STORED DATA section start

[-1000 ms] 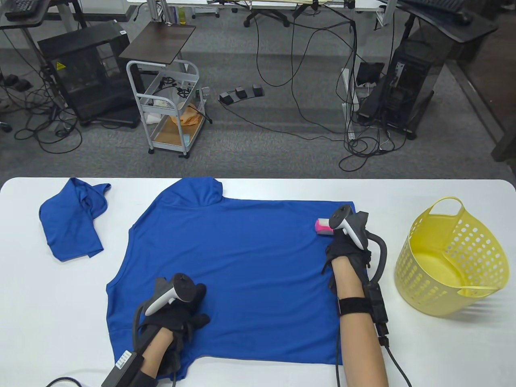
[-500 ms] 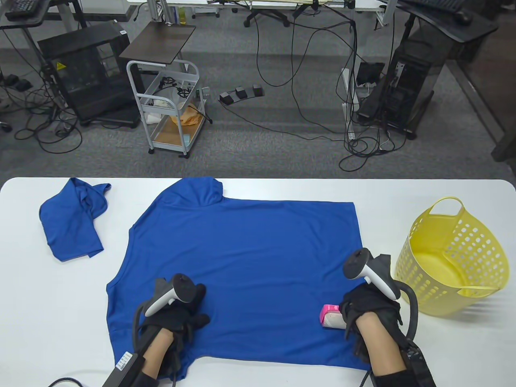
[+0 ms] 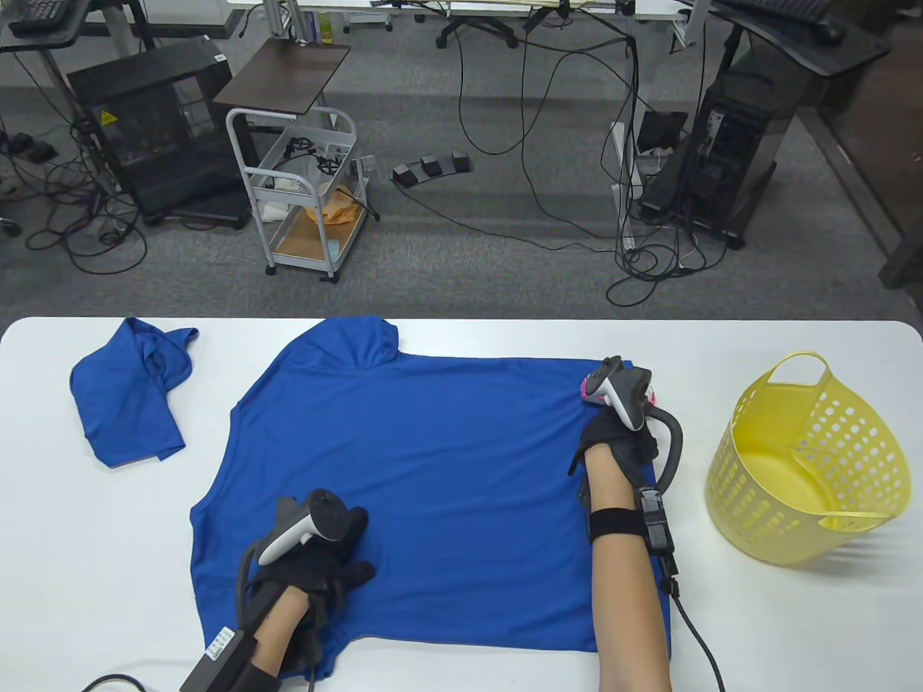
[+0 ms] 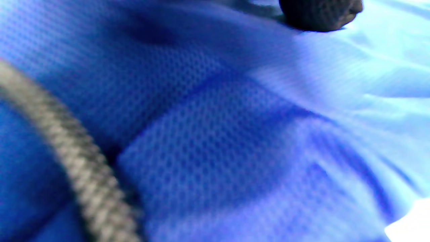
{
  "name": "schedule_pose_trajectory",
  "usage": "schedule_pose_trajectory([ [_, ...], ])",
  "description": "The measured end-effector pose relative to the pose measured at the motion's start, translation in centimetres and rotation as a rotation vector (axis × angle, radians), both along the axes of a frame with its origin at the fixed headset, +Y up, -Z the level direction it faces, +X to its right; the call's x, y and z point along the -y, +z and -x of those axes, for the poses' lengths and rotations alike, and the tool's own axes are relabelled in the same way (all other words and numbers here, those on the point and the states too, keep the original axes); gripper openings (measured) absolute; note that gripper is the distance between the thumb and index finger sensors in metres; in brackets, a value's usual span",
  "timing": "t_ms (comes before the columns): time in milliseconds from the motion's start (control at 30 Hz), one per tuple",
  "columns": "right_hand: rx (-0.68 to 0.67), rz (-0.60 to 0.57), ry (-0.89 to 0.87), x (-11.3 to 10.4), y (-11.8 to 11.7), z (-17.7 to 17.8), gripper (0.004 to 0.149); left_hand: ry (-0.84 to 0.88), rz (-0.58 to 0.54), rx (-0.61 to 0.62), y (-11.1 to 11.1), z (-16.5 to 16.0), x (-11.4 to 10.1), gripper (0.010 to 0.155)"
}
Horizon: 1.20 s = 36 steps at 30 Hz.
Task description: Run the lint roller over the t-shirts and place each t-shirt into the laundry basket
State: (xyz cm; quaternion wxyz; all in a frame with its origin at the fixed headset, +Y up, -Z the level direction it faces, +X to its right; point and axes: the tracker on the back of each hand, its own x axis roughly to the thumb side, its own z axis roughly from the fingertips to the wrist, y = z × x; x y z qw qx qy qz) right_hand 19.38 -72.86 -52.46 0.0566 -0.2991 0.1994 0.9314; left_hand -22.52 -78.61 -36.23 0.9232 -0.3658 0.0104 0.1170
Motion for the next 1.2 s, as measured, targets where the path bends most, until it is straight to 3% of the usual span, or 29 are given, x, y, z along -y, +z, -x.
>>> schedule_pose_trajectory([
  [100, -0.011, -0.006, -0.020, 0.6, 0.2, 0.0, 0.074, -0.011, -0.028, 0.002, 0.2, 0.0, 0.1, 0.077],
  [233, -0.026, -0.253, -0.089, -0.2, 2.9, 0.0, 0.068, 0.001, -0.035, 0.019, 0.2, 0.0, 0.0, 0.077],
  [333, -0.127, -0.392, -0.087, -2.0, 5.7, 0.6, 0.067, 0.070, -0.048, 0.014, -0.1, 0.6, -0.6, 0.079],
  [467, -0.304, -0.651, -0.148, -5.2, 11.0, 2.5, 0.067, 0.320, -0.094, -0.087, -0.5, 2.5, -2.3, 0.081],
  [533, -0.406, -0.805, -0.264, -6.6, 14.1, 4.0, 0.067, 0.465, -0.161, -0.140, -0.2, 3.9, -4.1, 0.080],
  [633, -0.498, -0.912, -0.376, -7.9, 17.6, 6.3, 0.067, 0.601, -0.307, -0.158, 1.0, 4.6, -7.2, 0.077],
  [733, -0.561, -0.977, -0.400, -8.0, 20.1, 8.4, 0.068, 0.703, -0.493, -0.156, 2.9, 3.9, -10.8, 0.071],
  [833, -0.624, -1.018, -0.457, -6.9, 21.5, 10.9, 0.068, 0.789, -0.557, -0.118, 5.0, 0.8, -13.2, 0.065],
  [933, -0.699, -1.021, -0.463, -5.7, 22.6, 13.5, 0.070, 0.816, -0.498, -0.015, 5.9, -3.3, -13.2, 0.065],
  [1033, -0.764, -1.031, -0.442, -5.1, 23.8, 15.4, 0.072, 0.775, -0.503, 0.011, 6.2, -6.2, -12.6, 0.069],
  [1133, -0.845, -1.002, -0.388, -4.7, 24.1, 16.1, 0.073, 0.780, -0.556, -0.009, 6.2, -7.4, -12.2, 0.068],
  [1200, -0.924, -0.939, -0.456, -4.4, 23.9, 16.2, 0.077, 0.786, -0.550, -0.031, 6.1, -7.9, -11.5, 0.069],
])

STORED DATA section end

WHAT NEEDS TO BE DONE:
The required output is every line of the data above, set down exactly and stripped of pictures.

ANSWER SPACE:
[-1000 ms] 
[-500 ms] 
[+0 ms] 
[+0 ms] 
{
  "name": "schedule_pose_trajectory",
  "usage": "schedule_pose_trajectory([ [_, ...], ])",
  "description": "The measured end-effector pose relative to the pose measured at the motion's start, translation in centimetres and rotation as a rotation vector (axis × angle, radians), both along the axes of a frame with its origin at the fixed headset, +Y up, -Z the level direction it faces, +X to its right; the call's x, y and z point along the -y, +z and -x of those axes, for the poses' lengths and rotations alike, and the tool's own axes are relabelled in the same way (all other words and numbers here, those on the point and the states too, keep the original axes); gripper openings (measured) absolute; note that gripper is the distance between the thumb and index finger sensors in metres; in brackets, a value's usual span",
  "timing": "t_ms (comes before the columns): time in milliseconds from the motion's start (control at 30 Hz), one per tuple",
  "columns": "right_hand: rx (-0.68 to 0.67), rz (-0.60 to 0.57), ry (-0.89 to 0.87), x (-11.3 to 10.4), y (-11.8 to 11.7), z (-17.7 to 17.8), gripper (0.004 to 0.149); left_hand: ry (-0.84 to 0.88), rz (-0.58 to 0.54), rx (-0.61 to 0.62), y (-11.1 to 11.1), z (-16.5 to 16.0), x (-11.4 to 10.1), gripper (0.010 to 0.155)"
}
Horizon: 1.20 s = 36 steps at 30 Hz.
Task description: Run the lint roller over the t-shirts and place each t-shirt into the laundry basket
State: (xyz cm; quaternion wxyz; all in a frame with its origin at the fixed headset, +Y up, -Z the level direction it faces, +X to its right; point and axes: the tracker on the back of each hand, its own x axis roughly to the thumb side, its own z axis roughly from the fingertips to the wrist, y = z × x; x y z qw qx qy qz) right_hand 19.38 -72.86 -52.46 0.0566 -0.2991 0.1994 0.9314; left_hand -22.52 -78.61 -36.23 0.9232 -0.3658 0.0104 0.1170
Motion for the next 1.2 s, as measured, targets where the path bends most, until it is straight to 3% of the usual span, or 29 are given, x, y, z along -y, +z, -x.
>>> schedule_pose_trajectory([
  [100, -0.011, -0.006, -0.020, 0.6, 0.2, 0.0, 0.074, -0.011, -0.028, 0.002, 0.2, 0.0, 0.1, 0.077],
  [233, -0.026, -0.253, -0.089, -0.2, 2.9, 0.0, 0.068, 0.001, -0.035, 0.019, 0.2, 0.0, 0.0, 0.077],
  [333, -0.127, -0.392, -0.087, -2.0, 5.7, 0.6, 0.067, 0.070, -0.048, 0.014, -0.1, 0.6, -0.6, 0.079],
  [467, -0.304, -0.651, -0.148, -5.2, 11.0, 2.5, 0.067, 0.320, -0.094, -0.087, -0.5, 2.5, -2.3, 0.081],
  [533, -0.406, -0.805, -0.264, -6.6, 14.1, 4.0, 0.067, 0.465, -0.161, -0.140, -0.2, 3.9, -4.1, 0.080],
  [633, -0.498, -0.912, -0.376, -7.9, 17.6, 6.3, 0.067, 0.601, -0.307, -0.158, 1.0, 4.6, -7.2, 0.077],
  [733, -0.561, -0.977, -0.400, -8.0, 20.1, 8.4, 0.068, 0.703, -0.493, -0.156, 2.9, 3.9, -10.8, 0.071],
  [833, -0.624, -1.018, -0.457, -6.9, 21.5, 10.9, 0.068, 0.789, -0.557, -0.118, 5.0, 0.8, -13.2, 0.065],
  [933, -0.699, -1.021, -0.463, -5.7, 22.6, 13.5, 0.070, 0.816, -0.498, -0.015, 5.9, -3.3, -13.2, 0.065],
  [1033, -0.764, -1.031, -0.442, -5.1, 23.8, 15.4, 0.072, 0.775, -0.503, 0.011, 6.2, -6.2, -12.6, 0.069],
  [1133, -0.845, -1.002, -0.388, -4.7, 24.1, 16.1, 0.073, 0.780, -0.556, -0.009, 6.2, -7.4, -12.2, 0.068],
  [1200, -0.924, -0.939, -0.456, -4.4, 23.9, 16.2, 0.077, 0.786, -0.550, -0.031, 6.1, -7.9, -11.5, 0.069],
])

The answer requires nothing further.